Grande successo a Moncalieri (TO) per il convegno “Garibaldi in Aspromonte: un ponte di cultura, memoria e comunità”.
Ci sono eventi che vanno oltre il semplice appuntamento culturale. Diventano incontro tra territori, dialogo tra comunità, memoria che torna a parlare al presente. È quanto accaduto a Moncalieri,(TO) dove l’Associazione Turistica Pro Loco Città di Reggio Calabria e GióProtagonisti ODV – Amici per il Futuro dell’Uomo hanno dato vita a una serata di straordinario valore culturale e umano con il convegno “Garibaldi in Aspromonte: un ponte di cultura, memoria e comunità”.Un’iniziativa fortemente voluta dal Cav. Giuseppe Tripodi, Presidente dell’Associazione Pro Loco Città di Reggio Calabria, e dal Dr. Pietro Bucolia, Presidente di GióProtagonisti ODV, che ha saputo trasformare una rievocazione storica in un autentico momento di connessione tra Piemonte e Calabria, tra identità, cultura e senso di appartenenza.Nella suggestiva cornice della città di Moncalieri, un pubblico numeroso, attento e profondamente coinvolto ha seguito con grande partecipazione il racconto di una delle pagine più intense e drammatiche del nostro Risorgimento: il ferimento di Giuseppe Garibaldi sull’Aspromonte, episodio simbolico della complessità del cammino verso l’unità d’Italia.

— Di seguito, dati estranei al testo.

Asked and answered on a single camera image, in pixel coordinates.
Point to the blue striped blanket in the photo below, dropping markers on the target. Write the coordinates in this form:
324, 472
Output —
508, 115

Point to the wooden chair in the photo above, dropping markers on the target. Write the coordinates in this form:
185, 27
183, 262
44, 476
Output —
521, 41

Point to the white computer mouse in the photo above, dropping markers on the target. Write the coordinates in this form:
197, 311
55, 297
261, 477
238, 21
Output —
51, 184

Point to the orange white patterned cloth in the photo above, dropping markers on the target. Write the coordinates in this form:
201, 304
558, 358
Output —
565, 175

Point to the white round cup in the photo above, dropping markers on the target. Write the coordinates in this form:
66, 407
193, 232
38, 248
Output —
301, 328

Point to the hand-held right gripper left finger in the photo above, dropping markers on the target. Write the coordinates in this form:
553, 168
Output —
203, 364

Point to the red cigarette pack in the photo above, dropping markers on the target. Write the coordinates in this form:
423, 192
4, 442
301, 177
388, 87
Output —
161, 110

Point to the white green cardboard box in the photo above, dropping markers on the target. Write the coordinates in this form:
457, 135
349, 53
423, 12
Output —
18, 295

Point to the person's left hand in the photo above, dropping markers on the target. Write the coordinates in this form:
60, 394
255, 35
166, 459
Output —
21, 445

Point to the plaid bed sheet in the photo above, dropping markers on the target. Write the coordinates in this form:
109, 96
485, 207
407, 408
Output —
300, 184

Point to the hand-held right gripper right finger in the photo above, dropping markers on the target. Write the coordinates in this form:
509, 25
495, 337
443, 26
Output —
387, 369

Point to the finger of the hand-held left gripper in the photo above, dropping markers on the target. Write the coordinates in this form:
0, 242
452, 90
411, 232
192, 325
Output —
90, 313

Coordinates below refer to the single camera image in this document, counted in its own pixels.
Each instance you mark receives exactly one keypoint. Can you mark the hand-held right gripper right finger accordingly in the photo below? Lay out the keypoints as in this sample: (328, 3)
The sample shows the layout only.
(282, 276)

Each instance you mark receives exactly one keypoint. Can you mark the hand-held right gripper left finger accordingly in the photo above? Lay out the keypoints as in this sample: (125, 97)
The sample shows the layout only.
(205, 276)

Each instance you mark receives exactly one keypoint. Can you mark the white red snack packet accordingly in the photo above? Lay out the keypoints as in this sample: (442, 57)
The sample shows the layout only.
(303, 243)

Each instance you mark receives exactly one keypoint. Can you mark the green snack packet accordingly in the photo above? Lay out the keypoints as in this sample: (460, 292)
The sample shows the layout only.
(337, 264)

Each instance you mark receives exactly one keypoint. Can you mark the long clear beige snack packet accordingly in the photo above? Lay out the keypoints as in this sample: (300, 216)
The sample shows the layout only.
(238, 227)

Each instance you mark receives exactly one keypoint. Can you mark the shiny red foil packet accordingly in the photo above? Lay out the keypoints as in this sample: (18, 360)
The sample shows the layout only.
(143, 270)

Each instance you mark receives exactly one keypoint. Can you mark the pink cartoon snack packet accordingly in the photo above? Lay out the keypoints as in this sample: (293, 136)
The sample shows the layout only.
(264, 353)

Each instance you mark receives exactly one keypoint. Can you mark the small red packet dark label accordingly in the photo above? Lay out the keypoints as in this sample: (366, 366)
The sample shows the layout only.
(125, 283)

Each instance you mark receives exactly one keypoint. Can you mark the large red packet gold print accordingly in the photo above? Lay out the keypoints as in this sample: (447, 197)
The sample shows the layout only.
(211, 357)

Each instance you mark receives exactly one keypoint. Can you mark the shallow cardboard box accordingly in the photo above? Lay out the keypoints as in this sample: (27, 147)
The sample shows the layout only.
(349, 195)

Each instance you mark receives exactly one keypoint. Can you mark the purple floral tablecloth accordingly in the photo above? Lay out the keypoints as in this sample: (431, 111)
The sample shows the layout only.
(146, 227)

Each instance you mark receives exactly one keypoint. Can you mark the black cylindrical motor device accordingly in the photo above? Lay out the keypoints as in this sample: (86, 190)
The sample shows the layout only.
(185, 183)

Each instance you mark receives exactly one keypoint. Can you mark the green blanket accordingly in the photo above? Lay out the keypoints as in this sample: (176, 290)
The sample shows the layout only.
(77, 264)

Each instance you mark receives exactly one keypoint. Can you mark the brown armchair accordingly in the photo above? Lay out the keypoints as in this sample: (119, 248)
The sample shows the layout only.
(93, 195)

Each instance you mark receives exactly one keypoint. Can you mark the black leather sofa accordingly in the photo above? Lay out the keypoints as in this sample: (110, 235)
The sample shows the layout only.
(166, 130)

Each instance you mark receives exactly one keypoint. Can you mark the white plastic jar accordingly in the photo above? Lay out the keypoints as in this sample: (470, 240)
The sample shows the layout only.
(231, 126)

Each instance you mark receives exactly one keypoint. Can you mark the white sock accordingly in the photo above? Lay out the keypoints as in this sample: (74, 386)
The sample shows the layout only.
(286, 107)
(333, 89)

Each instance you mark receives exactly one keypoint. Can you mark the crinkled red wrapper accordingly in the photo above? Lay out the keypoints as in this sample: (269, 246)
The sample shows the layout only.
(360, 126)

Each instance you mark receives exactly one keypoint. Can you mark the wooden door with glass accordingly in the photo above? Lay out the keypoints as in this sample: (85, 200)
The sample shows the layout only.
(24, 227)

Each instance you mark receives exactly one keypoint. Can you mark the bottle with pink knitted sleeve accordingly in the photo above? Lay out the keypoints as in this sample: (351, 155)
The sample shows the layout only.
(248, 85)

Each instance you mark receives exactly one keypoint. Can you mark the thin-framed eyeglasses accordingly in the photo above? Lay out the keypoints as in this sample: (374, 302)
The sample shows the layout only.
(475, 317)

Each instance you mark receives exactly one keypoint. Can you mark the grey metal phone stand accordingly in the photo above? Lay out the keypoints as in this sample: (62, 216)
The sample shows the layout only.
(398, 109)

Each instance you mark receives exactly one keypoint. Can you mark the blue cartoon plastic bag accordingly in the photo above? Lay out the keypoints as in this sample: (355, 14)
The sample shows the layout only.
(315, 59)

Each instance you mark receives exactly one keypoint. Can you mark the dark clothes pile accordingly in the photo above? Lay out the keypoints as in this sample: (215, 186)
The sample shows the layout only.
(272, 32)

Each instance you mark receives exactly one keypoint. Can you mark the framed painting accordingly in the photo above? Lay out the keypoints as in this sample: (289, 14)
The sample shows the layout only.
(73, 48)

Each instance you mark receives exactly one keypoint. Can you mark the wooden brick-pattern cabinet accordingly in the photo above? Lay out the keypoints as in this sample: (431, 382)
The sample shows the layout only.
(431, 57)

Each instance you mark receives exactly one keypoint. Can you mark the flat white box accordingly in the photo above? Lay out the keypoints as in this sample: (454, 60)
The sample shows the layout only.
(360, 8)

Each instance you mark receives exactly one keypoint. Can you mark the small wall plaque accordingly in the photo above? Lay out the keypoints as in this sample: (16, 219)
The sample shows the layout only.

Protagonista della serata lo storico Prof. Diego Geria, che con autorevolezza, passione e straordinaria capacità narrativa ha accompagnato il pubblico lungo tutte le tappe della spedizione garibaldina: dallo sbarco a Melito Porto Salvo fino ai Piani dei Forestali, dalla battaglia nel Bosco degli Zappinelli al ferimento dell’Eroe dei Due Mondi, fino al trasporto verso Scilla e al successivo viaggio verso la prigionia.Un racconto rigoroso ma emozionante, capace di restituire non solo la verità storica dei fatti, ma anche la dimensione umana, politica e simbolica di quell’evento.
Accanto alla figura di Garibaldi, un altro grande protagonista ha preso forma davanti agli occhi dei presenti: l’Aspromonte.Non semplice scenario geografico, ma luogo vivo della memoria nazionale, spazio di bellezza, storia, natura e identità. Attraverso immagini suggestive e testimonianze visive di grande impatto, il pubblico ha potuto scoprire il volto autentico di un territorio straordinario, troppo spesso raccontato solo in modo parziale.Momento di particolare intensità è stata la proiezione del video realizzato e presentato dal Cav. Giuseppe Tripodi, autentico atto d’amore verso Reggio Calabria, la città dello Stretto, l’Aspromonte e uno dei simboli più preziosi della civiltà mediterranea: i magnifici Bronzi di Riace.Un contributo che ha trasformato il convegno anche in una raffinata occasione di promozione culturale e turistica del territorio reggino.
Gli apprezzamenti ricevuti dagli organizzatori e dai relatori sono stati numerosi e sinceri.
Molti partecipanti hanno espresso il desiderio concreto di visitare Reggio Calabria e i luoghi dell’Aspromonte, segno tangibile di come la cultura, quando è raccontata con autenticità e passione, possa diventare motore di curiosità, relazione e scoperta. L’evento ha rappresentato molto più di una conferenza. È stato un ponte ideale tra Nord e Sud, tra memoria storica e futuro, tra territori che scelgono di riconoscersi reciprocamente attraverso ciò che li unisce e non attraverso ciò che li separa.Perché la cultura autentica fa esattamente questo: costruisce comunità, genera conoscenza e crea legami.E in un tempo che troppo spesso divide e frammenta, questo è forse il messaggio più prezioso.